- Born: 23 April 1923 Orlovka village, Yeletsky Uyezd, Oryol Governorate, RSFSR, Soviet Union
- Died: 31 October 2002 (aged 79) St. Petersburg, Russia
- Military career
- Allegiance: Soviet Union
- Branch: Soviet Air Force
- Service years: 1940–1978
- Rank: Colonel
- Unit: 525th Attack Aviation Regiment, 227th Assault Aviation Division
- Conflicts: World War II Lvov-Sandomierz Offensive; Battle of Dukla Pass; Prague Offensive; ;
- Awards: Hero of the Soviet Union; Order of Lenin; Order of the Red Banner (2x); Order of Alexander Nevsky; Order of the Patriotic War, 1st class (2x); Order of the Patriotic War, 2nd class; Order of the Red Star (2x); Medal for Battle Merit;

= Nikolay Ivanovich Rodin =

Soviet Air Force colonel

Nikolay Ivanovich Rodin (Russian: Николай Иванович Родин; 23 April 1923 – 31 October 2002) was a Soviet Air Force colonel and Hero of the Soviet Union. Rodin was awarded the title for reportedly making 110 attack sorties in World War II between November 1943 and April 1945. Postwar, he continued to serve in the Soviet Air Force before a 1978 retirement. Rodin lived in Leningrad/St. Petersburg and died in 2002.

== Early life ==
Rodin was born on 23 April 1923 in Orlovka village in Oryol Governorate to a peasant family. In 1928, he moved with his mother and brother to Voronezh. He graduated from 9th grade and the Voronezh flying club in 1940. In 1940, he was drafted into the Red Army and enrolled in the Balashov Military Aviation School.

== World War II ==
The school was evacuated to Slavgorod in 1942. On 13 May 1943, Rodin graduated from the Balashov Military Aviation School. Rodin joined the Communist Party of the Soviet Union around this time. After graduating, he was sent to a 20-day training course on the Ilyushin Il-2 at Shchyolkovo. In June, he was sent to the 525th Attack Aviation Regiment of the 227th Assault Aviation Division at Gari. In October, the regiment along with Rodin was sent to the front.

Rodin fought in the Zhitomir–Berdichev Offensive during December 1943 and January 1944. In January and February, he participated in the Battle of the Korsun–Cherkassy Pocket. On 6 January, Rodin's squadron bombed the Vinnytsia airfield and Rodin reportedly downed a Messerschmitt Bf 110. On 7 January, Rodin destroyed an anti-aircraft battery during a raid on Shepetivka station. On 7 February, Rodin was awarded the Order of the Patriotic War 1st class for his actions. He was awarded the Order of the Red Banner for his actions on 22 February.

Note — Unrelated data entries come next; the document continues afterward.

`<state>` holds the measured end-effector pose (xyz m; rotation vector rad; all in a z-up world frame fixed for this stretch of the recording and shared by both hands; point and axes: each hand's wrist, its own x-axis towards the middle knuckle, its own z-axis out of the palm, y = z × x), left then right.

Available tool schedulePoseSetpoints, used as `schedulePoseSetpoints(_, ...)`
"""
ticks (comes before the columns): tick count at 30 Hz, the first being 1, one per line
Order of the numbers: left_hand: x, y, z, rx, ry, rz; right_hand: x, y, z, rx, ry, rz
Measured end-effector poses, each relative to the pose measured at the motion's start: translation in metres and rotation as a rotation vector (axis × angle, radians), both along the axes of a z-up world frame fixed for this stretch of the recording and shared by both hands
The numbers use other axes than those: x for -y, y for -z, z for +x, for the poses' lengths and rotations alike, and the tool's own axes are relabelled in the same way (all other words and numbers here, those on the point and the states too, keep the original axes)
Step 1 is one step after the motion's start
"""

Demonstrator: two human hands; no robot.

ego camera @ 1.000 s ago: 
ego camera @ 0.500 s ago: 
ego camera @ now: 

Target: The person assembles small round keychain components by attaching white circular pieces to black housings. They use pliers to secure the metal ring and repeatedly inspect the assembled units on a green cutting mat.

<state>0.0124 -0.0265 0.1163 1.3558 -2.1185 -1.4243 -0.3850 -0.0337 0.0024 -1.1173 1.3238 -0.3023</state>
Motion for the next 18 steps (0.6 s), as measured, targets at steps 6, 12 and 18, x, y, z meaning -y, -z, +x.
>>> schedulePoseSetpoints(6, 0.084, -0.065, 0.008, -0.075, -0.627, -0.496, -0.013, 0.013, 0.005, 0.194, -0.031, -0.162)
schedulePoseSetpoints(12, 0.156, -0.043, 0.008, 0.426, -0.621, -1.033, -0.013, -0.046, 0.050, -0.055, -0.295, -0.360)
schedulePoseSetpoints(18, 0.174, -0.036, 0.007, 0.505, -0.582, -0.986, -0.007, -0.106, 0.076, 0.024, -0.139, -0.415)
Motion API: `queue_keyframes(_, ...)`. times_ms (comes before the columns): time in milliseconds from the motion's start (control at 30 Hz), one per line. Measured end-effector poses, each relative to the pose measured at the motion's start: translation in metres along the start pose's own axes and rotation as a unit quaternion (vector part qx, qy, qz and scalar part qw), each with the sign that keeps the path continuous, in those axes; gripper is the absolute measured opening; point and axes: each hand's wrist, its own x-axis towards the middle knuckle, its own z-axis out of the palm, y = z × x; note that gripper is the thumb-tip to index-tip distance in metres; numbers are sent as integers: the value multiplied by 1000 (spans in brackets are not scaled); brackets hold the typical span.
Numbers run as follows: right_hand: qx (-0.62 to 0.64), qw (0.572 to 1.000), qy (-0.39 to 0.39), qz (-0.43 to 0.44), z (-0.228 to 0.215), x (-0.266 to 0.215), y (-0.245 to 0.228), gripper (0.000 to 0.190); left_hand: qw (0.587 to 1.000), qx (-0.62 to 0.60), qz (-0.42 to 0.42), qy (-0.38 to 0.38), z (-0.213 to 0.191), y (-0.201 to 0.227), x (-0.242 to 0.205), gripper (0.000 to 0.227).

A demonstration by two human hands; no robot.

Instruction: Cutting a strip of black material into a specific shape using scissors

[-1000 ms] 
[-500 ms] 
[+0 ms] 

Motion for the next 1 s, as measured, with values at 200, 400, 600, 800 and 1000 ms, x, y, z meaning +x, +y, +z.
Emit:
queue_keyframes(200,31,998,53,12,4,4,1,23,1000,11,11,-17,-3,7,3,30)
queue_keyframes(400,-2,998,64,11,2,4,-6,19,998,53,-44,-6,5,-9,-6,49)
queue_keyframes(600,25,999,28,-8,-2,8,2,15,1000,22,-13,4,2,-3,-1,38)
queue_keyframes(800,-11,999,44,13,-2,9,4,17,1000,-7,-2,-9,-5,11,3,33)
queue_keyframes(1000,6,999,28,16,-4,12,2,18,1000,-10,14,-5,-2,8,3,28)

In March and April, he fought in the Dnieper–Carpathian Offensive. During the summer of 1944, he fought in the Lvov–Sandomierz Offensive. On 12 August, he was awarded a second Order of the Red Banner. In October, he participated in the Battle of the Dukla Pass. In January 1945, he fought in the West Carpathian Offensive. On 17 January, he was awarded the Order of Alexander Nevsky. From March to May, Rodin flew sorties during the Moravian-Ostrava Offensive. In March, Rodin led ten Il-2s in a ground attack supporting troops of the 38th Army. In the attack, the Il-2s reportedly destroyed two German artillery batteries and several anti-aircraft guns, twelve vehicles and a number of railway cars. By April 1945, he was deputy squadron commander. Rodin had reportedly made 110 attack sorties, destroying five enemy aircraft on the ground and shooting down one in the air. In May, he fought in the Prague Offensive. On 9 June, he was awarded the Order of the Patriotic War 2nd class. On 29 June 1945, Rodin was awarded the title Hero of the Soviet Union and the Order of Lenin for his actions.

== Postwar ==
After the end of the war, Rodin continued to serve in the Soviet Air Force. In 1955, he graduated from the Air Force Academy. He commanded a fighter aviation regiment in the Belorussian Military District from November 1955 to April 1959. In 1964, he graduated from the officers' improvement courses (KUOS). He became the chief of the political department at the Kharkov Higher Military Aviation Pilot School. Rodin then was deputy head of the faculty of the S.M. Kirov Military Medical Academy. Rodin retired in 1978 with the rank of Colonel. He lived and worked in Leningrad (St. Petersburg from 1991). On 6 April 1985 he was awarded the Order of the Patriotic War 1st class a second time on the 40th anniversary of the end of World War II. Rodin died on 31 October 2002 and was buried at the Nikolskoe Cemetery of the Alexander Nevsky Lavra.